Yana Mazurkevich, an artist based in Belarus, has shared her new photography series with the world in order to shed light on victim-blaming in assault cases. The series, entitled ‘Dear Brock Turner,’ relates to the recent Stanford rape case in which 20-year-old Turner was charged with rape and sexual assault. The case received much attention after the victim’s powerful letter directed towards Turner circulated online.
Mazurkevich says it was the controversy surrounding the case which pushed her to do the project.
Her photos are simple yet powerful, and have women holding placards with phrases that are all too familiar to those who’ve gone through a sexual assault.
‘You don’t know me, but you’ve been inside me, and that’s why we’re here today.’
‘It is deeply offensive that he would try and dilute rape with a suggestion of “promiscuity”. By definition rape is the absence of promiscuity, it is the absence of consent.’
‘I looked down and there was nothing.
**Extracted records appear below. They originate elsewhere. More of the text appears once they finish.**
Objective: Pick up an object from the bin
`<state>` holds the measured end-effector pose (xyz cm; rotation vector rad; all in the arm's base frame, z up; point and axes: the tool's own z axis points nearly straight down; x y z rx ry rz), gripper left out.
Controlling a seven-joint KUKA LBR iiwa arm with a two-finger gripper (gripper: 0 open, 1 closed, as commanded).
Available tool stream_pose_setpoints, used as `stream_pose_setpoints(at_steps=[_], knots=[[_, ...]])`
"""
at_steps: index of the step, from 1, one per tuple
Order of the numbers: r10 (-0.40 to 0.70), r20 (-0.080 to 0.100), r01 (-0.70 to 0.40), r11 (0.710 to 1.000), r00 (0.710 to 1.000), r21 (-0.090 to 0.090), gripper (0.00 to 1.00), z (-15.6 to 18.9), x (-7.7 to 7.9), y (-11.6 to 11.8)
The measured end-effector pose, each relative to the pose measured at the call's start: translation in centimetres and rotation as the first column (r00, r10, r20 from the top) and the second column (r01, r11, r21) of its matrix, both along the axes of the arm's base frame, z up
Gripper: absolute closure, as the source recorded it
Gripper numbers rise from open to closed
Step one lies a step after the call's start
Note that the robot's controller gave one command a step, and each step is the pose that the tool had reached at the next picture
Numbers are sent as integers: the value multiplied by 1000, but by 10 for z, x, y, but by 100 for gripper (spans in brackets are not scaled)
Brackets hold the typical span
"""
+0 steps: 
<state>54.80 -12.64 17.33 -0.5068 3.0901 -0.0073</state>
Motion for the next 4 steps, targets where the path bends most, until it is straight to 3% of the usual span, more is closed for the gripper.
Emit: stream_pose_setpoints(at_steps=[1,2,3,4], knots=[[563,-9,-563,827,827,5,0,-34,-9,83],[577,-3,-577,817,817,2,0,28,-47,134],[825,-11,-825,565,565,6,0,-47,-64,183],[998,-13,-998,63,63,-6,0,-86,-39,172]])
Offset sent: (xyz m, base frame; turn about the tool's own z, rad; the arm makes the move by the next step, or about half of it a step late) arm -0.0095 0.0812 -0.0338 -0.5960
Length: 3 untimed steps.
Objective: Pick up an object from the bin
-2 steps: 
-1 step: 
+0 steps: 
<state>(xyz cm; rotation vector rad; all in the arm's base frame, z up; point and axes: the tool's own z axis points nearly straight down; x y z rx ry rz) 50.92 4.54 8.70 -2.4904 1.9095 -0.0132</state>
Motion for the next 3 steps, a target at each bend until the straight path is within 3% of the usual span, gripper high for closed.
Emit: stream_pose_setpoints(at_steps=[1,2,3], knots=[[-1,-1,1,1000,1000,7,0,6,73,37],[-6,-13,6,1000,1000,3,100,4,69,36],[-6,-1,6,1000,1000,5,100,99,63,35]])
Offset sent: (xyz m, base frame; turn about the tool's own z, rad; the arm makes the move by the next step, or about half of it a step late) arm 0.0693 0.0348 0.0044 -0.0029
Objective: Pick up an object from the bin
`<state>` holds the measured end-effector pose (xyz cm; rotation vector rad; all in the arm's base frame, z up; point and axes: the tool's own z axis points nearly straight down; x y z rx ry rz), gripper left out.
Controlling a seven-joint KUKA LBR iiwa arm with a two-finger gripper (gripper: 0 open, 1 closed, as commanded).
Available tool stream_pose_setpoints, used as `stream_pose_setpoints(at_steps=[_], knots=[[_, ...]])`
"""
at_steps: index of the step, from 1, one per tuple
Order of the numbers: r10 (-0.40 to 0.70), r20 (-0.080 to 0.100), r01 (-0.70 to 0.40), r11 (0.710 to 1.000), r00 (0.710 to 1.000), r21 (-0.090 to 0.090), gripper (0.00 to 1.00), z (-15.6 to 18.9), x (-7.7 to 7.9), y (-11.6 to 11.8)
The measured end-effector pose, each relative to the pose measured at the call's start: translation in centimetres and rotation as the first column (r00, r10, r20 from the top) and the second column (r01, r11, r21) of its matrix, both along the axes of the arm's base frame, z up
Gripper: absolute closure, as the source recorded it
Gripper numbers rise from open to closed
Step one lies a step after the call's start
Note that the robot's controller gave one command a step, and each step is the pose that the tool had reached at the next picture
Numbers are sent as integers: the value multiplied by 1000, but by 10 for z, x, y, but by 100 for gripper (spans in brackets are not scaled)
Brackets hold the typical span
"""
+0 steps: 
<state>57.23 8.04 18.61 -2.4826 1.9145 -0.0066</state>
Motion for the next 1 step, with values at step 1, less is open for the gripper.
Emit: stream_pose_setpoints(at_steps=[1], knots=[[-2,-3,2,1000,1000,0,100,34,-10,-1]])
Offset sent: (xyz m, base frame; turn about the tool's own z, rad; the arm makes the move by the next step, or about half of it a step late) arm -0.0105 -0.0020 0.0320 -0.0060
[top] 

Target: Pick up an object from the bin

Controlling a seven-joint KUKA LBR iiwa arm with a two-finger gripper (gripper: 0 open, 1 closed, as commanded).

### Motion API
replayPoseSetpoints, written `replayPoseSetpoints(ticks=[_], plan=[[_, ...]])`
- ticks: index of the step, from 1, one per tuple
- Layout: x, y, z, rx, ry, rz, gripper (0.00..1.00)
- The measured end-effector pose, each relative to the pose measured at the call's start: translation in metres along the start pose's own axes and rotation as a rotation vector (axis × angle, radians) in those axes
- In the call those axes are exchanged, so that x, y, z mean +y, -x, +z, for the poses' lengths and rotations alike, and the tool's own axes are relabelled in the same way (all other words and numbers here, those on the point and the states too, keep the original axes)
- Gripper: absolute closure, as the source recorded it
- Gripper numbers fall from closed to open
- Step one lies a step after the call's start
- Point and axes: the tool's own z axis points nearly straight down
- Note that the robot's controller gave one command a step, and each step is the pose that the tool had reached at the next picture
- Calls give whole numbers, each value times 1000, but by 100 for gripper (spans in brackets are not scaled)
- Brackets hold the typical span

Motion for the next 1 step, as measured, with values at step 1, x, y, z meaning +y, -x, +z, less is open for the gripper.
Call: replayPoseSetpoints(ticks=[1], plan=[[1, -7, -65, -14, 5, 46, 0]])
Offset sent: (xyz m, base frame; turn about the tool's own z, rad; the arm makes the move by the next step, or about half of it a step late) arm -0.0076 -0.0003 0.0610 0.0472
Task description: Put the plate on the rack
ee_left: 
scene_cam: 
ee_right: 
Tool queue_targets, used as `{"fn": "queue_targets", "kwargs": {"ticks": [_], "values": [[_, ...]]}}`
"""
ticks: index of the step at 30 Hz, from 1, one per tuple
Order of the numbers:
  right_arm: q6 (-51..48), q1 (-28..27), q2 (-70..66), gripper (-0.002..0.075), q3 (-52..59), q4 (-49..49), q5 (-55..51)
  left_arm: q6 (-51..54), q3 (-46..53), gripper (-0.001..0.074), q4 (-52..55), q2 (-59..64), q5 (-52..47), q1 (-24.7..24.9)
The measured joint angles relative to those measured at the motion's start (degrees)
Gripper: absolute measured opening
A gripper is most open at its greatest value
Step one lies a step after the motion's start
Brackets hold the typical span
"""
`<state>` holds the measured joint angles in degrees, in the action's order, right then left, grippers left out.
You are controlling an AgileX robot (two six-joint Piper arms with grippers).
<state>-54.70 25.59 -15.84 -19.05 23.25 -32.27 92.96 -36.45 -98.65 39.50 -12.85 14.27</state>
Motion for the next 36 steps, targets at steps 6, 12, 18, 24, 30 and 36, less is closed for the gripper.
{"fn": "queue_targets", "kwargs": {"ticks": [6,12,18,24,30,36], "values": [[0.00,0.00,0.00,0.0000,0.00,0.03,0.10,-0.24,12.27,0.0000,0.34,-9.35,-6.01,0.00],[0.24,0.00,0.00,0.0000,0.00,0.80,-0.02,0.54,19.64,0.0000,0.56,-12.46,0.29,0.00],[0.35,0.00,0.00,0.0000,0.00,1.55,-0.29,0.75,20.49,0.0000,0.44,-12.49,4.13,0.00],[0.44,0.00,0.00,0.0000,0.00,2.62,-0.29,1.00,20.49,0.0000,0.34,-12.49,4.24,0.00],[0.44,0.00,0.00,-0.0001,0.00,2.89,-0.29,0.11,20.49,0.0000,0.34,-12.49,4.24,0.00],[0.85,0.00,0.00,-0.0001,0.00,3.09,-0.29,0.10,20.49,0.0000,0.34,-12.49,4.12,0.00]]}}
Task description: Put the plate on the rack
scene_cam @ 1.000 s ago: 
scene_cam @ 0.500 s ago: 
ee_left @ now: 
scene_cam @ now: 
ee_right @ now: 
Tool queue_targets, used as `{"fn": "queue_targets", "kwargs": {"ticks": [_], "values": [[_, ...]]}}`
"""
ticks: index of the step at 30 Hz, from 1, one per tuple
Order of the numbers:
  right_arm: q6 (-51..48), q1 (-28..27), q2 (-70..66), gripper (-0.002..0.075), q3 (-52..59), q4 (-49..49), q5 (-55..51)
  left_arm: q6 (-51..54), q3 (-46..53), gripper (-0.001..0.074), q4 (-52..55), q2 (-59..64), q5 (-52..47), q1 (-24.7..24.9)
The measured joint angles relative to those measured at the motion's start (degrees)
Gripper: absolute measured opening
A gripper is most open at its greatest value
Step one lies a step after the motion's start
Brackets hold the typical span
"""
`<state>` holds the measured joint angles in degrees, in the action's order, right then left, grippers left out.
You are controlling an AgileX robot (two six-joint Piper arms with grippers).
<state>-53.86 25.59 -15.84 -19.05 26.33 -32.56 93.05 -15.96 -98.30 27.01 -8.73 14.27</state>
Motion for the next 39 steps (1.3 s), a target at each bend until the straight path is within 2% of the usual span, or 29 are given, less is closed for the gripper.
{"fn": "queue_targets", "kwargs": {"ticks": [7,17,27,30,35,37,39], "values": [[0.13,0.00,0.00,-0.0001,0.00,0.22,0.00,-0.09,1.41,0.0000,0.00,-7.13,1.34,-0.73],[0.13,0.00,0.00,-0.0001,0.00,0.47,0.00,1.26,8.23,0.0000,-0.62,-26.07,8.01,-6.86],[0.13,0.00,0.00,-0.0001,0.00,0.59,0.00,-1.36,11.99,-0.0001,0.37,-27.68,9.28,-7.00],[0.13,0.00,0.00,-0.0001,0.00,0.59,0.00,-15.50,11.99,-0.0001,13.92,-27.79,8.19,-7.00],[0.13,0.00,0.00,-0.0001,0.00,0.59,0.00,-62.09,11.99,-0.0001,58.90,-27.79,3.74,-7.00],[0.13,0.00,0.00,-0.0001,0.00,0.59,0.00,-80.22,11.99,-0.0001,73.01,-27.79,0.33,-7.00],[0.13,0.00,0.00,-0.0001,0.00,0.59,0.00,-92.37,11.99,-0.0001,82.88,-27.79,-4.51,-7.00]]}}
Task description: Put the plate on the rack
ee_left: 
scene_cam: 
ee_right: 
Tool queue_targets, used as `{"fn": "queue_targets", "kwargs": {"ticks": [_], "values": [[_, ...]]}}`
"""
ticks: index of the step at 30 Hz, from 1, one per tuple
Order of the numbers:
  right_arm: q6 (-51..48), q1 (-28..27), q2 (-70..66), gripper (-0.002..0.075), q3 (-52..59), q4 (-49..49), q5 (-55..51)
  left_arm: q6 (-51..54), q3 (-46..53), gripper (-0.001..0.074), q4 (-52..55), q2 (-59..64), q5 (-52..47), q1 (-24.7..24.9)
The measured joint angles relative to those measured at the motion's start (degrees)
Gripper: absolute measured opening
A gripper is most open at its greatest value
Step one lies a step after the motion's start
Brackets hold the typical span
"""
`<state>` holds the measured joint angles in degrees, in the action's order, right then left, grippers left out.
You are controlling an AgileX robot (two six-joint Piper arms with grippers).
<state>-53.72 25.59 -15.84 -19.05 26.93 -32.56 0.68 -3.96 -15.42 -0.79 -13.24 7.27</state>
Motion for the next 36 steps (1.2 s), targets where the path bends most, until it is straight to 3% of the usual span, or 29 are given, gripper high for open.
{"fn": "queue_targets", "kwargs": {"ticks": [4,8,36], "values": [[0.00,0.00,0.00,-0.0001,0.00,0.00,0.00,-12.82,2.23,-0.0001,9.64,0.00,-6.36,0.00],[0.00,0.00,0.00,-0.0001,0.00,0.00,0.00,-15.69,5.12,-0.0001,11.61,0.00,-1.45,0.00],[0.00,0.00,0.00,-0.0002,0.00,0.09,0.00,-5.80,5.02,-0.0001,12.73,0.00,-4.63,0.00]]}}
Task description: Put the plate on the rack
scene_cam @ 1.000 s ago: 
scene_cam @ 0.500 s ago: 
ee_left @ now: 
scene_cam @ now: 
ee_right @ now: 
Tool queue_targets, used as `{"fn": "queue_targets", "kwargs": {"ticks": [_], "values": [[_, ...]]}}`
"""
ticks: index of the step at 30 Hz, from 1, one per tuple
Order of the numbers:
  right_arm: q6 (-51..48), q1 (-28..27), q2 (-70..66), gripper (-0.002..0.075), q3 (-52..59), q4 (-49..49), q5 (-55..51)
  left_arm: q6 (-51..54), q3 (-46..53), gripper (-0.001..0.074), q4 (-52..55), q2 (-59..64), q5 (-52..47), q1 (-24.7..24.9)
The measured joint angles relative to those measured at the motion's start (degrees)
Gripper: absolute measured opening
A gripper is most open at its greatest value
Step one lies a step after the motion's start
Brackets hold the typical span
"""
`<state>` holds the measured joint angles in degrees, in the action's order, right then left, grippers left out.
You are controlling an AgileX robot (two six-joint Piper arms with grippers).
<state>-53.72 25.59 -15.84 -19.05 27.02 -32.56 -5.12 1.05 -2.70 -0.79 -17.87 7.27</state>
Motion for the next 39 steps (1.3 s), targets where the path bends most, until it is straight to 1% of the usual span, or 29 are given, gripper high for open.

The thin piece of fabric, the only thing between my vagina and anything else, was missing and everything inside me was silenced.’
‘I wanted to take off my body like a jacket and leave it at the hospital with everything else.’
‘I was not only told that I was assaulted, I was told that because I couldn’t remember, I technically could not prove it was unwanted. And that distorted me, damaged me, almost broke me.’
The rape happened on January 2015. The victim, now 23, fought for over a year to get her case in court, only to have her assailant sentenced to a menial 6 months in county jail.
Mazurkevich hopes these photos will spread awareness that sexual assault, abuse, and rape victims shouldn’t be shamed and blamed.